• _About this task_: Below are some entries. Repeat exactly the lines from the one with "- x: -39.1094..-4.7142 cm" through the one with "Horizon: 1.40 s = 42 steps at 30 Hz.", and only those.

• _Exercise material_:
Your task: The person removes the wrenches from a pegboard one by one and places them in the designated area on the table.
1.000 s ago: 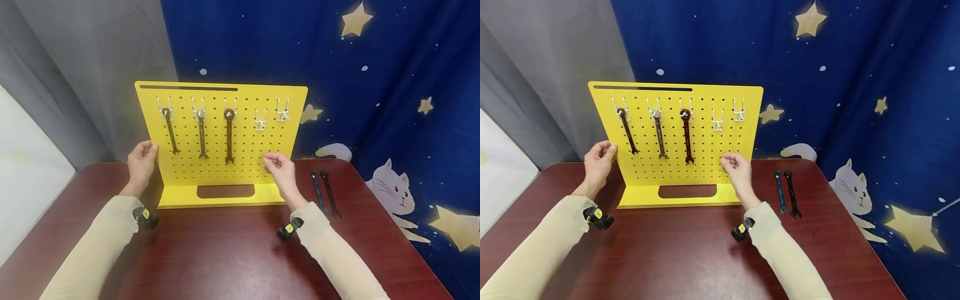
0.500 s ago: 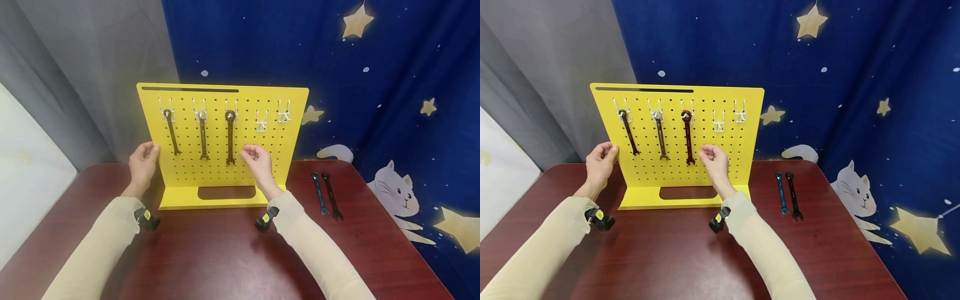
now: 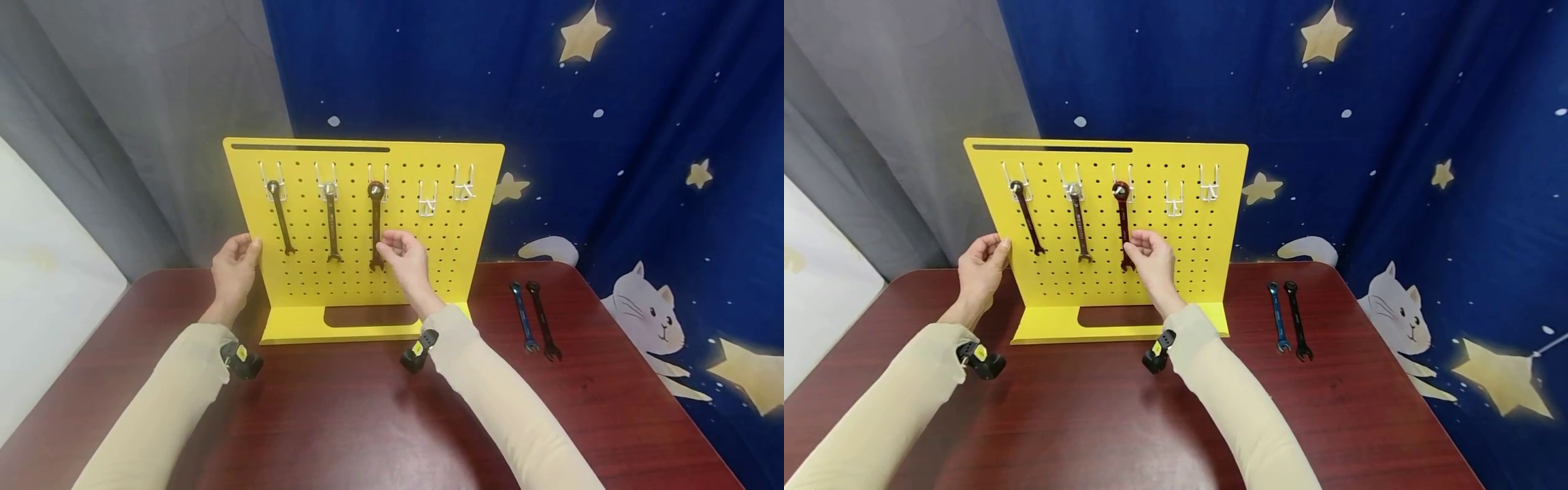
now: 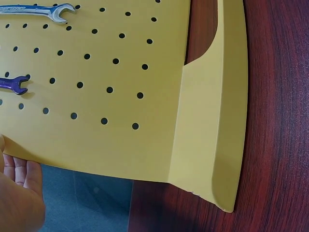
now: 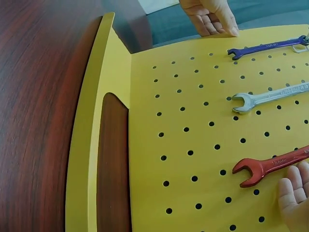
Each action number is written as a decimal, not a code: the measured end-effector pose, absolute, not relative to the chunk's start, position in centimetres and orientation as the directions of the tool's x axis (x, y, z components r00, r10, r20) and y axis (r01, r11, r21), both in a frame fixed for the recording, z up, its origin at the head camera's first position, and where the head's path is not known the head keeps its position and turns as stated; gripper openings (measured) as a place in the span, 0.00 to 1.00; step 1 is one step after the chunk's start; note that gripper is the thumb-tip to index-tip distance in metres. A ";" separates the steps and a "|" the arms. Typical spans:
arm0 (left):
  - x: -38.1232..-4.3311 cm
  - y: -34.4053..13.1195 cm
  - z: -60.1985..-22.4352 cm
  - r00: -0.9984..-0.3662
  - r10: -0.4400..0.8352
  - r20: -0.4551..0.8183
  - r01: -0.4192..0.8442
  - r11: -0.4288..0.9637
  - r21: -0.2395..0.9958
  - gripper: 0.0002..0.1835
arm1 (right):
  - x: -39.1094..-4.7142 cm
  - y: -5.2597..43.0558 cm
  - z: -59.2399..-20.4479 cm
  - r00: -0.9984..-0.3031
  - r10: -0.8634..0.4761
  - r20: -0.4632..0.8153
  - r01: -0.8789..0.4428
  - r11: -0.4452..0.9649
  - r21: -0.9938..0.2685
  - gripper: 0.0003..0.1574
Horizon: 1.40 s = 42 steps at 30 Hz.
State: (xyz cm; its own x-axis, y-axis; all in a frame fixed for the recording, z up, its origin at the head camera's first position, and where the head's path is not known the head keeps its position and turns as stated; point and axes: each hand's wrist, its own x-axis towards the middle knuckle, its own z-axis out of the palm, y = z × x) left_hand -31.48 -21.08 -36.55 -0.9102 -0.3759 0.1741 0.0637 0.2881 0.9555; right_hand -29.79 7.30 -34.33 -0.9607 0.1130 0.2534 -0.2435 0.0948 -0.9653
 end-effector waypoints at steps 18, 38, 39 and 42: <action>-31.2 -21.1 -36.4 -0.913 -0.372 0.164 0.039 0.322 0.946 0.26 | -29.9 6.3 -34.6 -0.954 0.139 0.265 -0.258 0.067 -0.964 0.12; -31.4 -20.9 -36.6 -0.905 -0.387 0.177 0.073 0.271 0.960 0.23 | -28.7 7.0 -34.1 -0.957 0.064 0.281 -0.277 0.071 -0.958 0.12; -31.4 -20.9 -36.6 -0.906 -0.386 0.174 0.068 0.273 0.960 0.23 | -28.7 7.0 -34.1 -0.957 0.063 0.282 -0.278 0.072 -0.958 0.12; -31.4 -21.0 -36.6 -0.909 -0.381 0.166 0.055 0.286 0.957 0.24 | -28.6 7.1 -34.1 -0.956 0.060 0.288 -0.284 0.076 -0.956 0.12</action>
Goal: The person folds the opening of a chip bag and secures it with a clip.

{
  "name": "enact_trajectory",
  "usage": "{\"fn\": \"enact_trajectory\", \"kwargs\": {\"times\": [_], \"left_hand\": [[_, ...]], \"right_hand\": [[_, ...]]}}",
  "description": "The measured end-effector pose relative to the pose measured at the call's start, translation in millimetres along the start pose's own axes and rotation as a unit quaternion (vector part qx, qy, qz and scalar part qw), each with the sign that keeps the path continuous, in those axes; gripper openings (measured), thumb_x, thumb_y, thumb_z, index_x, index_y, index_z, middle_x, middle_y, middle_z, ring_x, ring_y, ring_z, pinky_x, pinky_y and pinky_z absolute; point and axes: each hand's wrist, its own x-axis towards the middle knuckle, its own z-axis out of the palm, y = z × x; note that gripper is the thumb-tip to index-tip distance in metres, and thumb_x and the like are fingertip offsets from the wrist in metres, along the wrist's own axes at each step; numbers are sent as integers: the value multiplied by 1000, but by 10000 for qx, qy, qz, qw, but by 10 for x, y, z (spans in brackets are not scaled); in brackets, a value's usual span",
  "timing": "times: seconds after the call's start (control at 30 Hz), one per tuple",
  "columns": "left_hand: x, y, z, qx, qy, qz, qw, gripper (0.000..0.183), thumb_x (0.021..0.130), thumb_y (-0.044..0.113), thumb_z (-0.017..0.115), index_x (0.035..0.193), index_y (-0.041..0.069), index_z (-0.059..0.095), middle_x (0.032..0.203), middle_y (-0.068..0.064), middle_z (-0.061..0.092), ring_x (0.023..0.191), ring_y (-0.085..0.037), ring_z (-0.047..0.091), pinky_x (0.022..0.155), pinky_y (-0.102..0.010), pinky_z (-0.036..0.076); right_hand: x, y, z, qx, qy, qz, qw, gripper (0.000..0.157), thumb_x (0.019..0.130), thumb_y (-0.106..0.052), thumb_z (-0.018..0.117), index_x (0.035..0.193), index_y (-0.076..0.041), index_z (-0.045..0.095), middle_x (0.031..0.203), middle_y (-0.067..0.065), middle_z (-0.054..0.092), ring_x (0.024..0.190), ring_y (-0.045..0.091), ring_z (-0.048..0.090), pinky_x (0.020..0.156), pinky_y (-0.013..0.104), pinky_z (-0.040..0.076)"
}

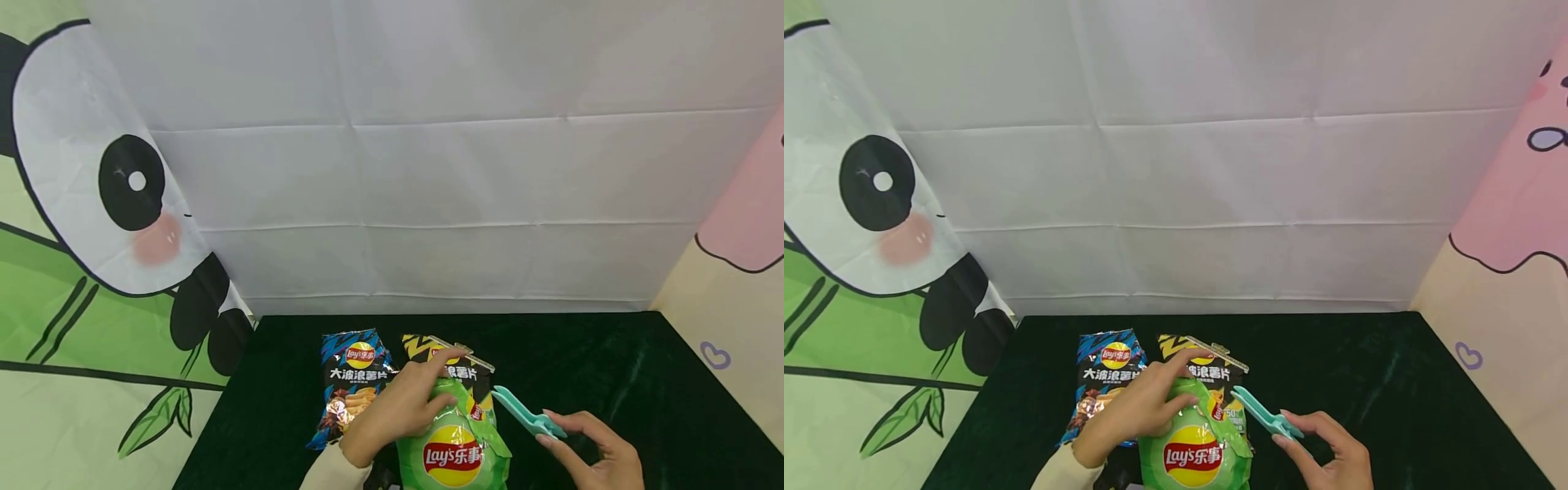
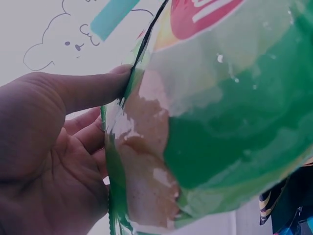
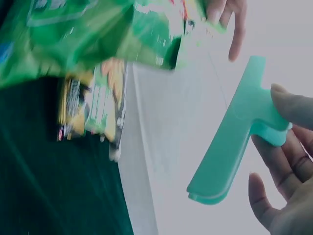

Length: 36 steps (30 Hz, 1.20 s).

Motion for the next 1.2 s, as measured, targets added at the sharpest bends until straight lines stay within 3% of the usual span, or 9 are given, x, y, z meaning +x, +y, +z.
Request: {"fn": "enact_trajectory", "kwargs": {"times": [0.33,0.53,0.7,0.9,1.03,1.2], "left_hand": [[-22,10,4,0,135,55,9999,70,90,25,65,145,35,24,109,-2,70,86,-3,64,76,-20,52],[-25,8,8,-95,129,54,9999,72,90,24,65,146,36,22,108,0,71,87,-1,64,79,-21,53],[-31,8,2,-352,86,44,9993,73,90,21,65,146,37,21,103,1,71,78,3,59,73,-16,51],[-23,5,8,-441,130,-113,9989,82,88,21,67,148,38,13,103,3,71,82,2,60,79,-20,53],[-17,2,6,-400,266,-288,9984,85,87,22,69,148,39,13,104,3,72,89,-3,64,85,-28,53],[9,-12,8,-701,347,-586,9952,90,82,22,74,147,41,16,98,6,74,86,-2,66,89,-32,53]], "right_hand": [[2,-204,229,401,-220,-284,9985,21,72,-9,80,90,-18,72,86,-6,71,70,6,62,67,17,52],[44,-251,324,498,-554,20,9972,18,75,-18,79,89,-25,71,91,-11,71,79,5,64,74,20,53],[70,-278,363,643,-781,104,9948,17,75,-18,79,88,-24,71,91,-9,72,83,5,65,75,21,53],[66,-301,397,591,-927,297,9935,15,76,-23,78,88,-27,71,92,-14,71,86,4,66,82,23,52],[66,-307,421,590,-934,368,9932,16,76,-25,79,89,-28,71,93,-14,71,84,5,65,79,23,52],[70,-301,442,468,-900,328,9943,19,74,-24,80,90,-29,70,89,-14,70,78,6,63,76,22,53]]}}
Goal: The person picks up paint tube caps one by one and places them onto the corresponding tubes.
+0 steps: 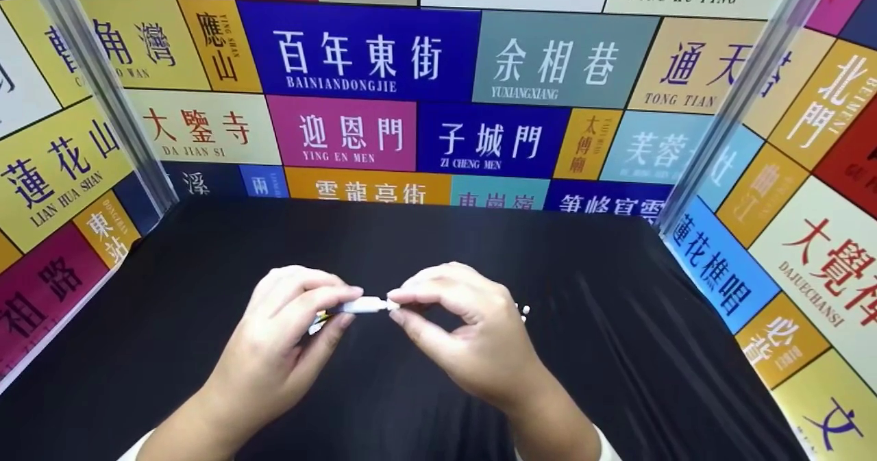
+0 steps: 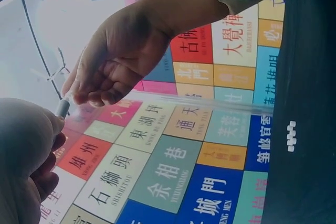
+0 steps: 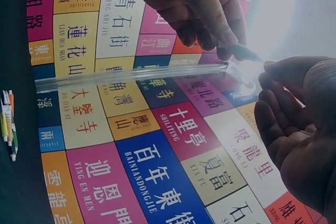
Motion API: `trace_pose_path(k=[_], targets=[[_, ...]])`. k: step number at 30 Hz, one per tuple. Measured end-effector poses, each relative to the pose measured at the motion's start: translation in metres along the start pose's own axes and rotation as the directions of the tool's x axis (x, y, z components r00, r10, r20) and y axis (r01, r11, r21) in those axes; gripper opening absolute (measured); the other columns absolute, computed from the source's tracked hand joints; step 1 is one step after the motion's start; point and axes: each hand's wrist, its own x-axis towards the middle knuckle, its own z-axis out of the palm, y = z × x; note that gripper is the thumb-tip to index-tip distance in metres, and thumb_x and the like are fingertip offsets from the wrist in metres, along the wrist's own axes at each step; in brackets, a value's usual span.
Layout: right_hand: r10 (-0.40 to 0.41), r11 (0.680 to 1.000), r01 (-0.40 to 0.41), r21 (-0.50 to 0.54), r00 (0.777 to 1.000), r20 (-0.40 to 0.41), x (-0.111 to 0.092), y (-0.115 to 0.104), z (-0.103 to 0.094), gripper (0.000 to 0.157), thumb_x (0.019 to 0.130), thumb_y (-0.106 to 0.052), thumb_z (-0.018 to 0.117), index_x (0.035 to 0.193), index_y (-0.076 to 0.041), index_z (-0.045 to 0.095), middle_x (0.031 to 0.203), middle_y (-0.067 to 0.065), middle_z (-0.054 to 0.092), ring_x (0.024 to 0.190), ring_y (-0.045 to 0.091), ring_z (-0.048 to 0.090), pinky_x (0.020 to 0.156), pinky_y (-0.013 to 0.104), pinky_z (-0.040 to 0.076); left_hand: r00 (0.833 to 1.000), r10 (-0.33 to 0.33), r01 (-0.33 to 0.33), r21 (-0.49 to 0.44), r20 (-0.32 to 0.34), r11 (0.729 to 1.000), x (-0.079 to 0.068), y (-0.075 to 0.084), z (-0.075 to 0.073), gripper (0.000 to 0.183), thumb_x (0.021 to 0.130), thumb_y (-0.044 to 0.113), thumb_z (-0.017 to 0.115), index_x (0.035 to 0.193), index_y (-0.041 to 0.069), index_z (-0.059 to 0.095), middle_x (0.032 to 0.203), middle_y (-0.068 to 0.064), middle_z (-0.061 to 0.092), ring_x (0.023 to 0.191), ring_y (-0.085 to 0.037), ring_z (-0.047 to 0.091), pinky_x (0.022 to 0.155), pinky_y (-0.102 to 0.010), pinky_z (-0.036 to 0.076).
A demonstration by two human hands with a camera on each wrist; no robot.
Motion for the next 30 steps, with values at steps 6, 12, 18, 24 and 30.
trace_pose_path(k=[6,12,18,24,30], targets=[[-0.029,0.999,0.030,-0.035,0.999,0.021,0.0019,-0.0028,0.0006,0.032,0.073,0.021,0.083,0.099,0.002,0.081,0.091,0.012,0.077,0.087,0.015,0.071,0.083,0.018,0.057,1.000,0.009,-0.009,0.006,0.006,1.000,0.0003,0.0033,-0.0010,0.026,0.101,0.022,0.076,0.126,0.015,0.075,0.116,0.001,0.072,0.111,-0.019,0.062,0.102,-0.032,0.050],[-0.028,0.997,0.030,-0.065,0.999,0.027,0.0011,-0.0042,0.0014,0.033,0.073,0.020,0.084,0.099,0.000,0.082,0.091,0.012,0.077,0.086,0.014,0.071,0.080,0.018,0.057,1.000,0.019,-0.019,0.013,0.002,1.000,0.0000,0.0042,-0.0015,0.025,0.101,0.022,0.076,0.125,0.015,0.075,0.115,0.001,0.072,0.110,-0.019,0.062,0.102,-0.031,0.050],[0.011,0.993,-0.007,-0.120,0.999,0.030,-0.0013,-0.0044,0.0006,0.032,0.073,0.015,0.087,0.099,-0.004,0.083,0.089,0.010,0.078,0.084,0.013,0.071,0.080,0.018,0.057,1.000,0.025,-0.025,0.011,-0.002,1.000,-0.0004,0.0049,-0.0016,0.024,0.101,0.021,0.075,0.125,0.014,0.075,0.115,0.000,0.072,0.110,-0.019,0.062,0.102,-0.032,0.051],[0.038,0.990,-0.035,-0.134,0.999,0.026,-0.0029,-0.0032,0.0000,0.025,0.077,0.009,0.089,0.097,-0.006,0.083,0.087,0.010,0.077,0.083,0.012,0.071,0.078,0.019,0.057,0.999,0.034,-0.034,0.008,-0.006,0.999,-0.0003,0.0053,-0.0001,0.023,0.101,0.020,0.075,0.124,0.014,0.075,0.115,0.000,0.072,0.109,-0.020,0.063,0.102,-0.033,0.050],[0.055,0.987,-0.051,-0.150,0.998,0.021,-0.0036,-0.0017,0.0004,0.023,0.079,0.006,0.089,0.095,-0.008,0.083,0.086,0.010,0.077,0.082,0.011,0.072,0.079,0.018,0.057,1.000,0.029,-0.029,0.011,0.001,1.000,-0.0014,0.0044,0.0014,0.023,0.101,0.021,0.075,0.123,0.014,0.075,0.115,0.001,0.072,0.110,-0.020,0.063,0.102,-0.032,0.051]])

• _Answer_:
  - x: -39.1094..-4.7142 cm
  - y: -5.2597..43.0558 cm
  - z: -59.2399..-20.4479 cm
  - r00: -0.9984..-0.3031
  - r10: -0.8634..0.4761
  - r20: -0.4632..0.8153
  - r01: -0.8789..0.4428
  - r11: -0.4452..0.9649
  - r21: -0.9938..0.2685
  - gripper: 0.0003..0.1574
Horizon: 1.40 s = 42 steps at 30 Hz.

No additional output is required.